What is being asked >> The lines to be extracted run from the start of the listing through the line containing "Study the provided image and answer below."; copy them exactly and nothing else.
#### Material shown ####
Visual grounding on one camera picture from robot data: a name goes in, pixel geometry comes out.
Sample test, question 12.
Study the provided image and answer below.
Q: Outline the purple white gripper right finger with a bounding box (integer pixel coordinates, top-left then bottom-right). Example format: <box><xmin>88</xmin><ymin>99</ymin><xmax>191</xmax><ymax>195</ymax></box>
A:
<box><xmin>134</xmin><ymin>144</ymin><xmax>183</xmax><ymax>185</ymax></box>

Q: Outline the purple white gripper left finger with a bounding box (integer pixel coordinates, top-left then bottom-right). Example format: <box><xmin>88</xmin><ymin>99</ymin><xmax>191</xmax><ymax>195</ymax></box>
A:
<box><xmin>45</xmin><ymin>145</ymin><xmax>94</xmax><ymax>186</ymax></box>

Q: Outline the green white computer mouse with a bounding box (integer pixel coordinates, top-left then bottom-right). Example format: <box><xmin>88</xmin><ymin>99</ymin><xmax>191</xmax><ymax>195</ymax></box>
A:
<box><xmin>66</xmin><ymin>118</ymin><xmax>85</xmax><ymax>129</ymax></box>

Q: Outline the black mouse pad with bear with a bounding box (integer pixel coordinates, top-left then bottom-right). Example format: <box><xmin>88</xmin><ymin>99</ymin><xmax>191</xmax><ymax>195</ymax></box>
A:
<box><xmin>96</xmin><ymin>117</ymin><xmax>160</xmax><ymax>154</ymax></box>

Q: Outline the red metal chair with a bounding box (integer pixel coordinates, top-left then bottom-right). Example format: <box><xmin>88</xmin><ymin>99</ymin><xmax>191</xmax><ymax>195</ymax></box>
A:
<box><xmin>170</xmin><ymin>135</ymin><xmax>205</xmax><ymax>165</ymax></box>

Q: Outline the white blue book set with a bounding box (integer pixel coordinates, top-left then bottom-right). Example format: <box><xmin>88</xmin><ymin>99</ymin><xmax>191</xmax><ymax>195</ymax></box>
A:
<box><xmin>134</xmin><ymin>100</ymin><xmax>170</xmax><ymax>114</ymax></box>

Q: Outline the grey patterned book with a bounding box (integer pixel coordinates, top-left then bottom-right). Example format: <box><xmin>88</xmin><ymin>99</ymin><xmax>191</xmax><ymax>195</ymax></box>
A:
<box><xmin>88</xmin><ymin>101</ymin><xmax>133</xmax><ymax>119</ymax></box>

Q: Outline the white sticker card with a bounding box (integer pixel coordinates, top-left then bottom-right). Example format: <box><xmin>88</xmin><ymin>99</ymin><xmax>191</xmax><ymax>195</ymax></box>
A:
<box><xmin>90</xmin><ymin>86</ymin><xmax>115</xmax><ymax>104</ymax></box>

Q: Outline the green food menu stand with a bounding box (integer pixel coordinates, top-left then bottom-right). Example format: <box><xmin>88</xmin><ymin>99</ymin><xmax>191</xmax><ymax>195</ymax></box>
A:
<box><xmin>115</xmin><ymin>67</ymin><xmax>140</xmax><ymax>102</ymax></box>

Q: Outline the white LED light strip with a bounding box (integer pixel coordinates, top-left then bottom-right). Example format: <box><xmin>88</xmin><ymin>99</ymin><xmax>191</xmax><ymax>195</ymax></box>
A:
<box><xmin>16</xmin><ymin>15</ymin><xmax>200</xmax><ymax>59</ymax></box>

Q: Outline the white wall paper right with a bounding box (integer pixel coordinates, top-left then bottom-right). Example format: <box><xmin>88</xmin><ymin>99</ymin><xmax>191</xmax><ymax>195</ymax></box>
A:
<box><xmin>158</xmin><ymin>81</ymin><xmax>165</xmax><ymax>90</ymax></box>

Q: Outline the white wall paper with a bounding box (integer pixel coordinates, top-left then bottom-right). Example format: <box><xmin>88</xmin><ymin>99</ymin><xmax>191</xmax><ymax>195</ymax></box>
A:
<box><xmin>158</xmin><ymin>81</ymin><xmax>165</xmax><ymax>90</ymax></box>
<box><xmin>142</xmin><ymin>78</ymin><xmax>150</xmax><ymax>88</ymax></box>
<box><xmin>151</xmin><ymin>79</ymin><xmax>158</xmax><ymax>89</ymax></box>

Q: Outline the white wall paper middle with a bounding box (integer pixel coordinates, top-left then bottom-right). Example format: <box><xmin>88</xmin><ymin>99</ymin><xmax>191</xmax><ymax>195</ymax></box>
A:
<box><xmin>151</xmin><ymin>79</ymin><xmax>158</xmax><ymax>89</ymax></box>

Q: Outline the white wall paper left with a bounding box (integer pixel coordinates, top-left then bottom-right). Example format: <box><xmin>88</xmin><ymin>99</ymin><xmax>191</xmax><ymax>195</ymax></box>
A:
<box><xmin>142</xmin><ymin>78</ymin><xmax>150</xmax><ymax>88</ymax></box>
####
Completed task >>
Visual grounding on one camera picture from robot data: a name goes in, pixel geometry comes out.
Sample test, question 12.
Study the provided image and answer below.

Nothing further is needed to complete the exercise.